Exhaustive, entertaining take on how the silver screen has portrayed wedded bliss and wedded misery.
Marriage was a problem for Hollywood and its main business of putting people in theater seats. True, it was familiar to the audience, but familiarity is not entertainment and escape. So Hollywood had the task of making the mundane exotic while still reassuring the audience that marriage was a good thing. The marriage film “had to become negative about itself in a positive way,” writes noted film historian Basinger (Film Studies/Wesleyan Univ.; The Star Machine, 2009, etc.). Sin and tragedy might occur, but in the end, marriage would endure. With prose both light and irreverent—an irreverence often aimed at the ham-handed plot manipulations the genre would at times use—the author traces how filmmakers tried to achieve these dual purposes.
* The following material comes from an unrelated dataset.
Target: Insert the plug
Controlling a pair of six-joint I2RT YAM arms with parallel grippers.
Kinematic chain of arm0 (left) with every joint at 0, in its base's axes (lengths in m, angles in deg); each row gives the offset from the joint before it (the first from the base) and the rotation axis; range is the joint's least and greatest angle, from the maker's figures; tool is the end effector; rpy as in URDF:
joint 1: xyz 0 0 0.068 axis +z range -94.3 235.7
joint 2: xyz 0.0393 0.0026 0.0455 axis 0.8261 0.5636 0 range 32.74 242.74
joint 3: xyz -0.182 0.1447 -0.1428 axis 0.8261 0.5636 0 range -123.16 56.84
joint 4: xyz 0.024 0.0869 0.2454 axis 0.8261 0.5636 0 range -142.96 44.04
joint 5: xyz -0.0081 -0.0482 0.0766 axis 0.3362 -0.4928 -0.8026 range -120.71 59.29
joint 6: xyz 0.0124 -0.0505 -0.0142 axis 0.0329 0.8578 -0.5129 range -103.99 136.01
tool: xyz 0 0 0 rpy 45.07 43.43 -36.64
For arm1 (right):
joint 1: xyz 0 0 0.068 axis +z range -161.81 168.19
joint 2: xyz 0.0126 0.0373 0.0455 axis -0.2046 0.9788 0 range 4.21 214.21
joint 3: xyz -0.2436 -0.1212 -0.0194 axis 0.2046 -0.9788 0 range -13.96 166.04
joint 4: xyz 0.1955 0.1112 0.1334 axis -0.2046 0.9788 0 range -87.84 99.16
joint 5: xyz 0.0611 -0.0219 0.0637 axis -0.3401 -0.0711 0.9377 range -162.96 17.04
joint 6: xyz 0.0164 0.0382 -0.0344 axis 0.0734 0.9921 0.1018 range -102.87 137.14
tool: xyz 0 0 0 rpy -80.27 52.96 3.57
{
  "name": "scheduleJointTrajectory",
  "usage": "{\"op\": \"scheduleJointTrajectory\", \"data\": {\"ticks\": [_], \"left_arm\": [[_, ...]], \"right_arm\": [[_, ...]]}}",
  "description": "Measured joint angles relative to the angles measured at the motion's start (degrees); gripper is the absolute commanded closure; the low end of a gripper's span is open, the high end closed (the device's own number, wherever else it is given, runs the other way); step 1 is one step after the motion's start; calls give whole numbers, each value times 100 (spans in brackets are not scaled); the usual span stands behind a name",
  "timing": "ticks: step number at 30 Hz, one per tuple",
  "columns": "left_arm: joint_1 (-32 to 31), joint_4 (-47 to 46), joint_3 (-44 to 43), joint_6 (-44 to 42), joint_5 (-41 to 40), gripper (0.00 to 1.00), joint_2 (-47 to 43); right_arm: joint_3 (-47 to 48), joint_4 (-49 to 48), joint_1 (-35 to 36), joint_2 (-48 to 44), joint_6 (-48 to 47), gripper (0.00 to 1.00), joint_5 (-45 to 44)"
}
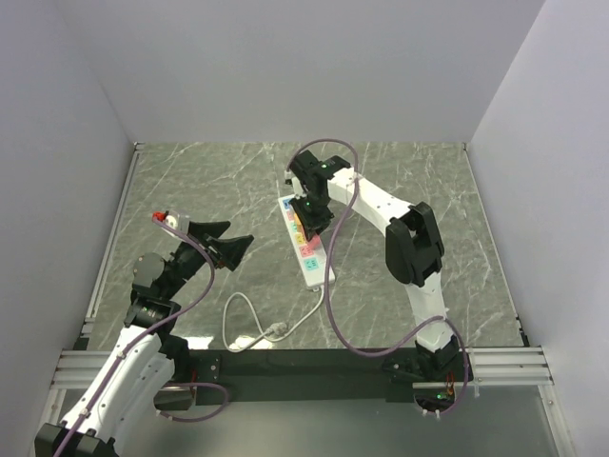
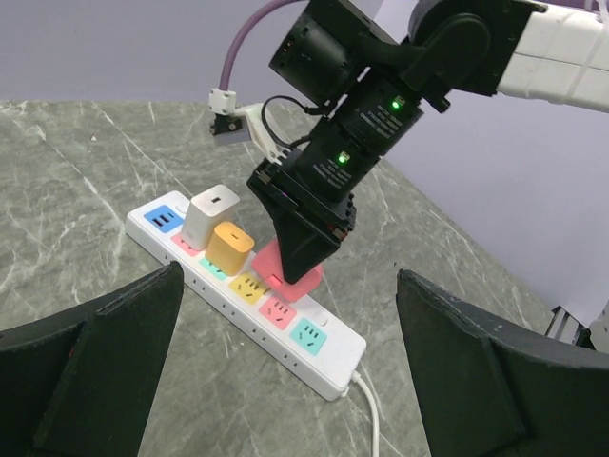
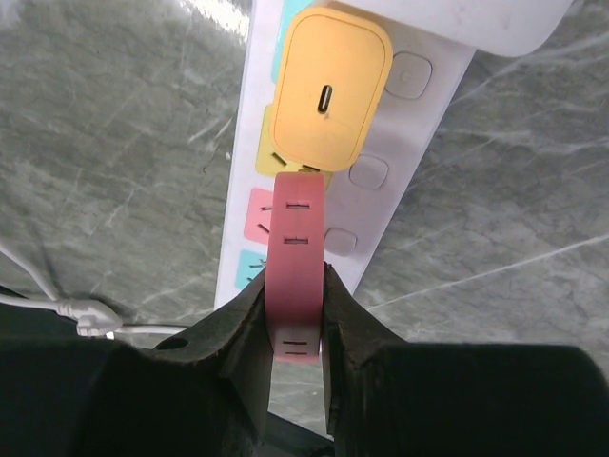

With detailed synopses of films both great and not-so-great—from Gaslight and Adam’s Rib to the Ma and Pa Kettle series—Basinger shows how a small number of plot devices or problems could be endlessly redesigned, reinvented and redeployed to both entertain and reassure. These problems might be realistic—money (too much or too little), infidelity, in-laws, incompatibility, class—or more far-fetched—addiction and murder (“When you marry a murderer, your marriage is in trouble”), but every marriage movie would have at least one of them. The main pleasure here is Basinger’s explication of how the movies and stars of the studio system years made all this work. She also touches on how television took over the marriage story via the sitcom and how today’s marriage films deny the closure and reassurance of their predecessors.
A fascinating, fact-filled story of marriage and the movies.